Your goal:
What you produce should be every line from the data that includes "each".

Given information:
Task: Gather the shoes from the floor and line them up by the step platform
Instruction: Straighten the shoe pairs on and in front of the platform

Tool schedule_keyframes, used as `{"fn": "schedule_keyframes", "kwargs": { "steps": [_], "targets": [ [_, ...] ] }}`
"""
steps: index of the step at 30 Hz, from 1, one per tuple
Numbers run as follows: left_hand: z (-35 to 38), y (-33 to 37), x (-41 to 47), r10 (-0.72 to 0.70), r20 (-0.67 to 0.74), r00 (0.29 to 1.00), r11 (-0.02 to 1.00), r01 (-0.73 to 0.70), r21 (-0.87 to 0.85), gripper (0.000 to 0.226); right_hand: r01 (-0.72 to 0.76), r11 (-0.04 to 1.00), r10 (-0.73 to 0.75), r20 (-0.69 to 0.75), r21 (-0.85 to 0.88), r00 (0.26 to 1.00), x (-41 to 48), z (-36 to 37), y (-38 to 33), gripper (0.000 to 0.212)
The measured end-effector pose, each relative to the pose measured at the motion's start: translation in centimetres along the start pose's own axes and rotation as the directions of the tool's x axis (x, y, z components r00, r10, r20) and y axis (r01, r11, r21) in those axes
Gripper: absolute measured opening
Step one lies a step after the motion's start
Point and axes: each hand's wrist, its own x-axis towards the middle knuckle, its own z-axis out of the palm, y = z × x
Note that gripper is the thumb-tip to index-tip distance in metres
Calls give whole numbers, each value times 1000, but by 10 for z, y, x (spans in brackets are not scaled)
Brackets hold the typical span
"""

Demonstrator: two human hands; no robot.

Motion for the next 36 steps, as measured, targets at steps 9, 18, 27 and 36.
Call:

Answer section:
The measured end-effector pose, each relative to the pose measured at the motion's start: translation in centimetres along the start pose's own axes and rotation as the directions of the tool's x axis (x, y, z components r00, r10, r20) and y axis (r01, r11, r21) in those axes
Point and axes: each hand's wrist, its own x-axis towards the middle knuckle, its own z-axis out of the palm, y = z × x
Calls give whole numbers, each value times 1000, but by 10 for z, y, x (spans in brackets are not scaled)

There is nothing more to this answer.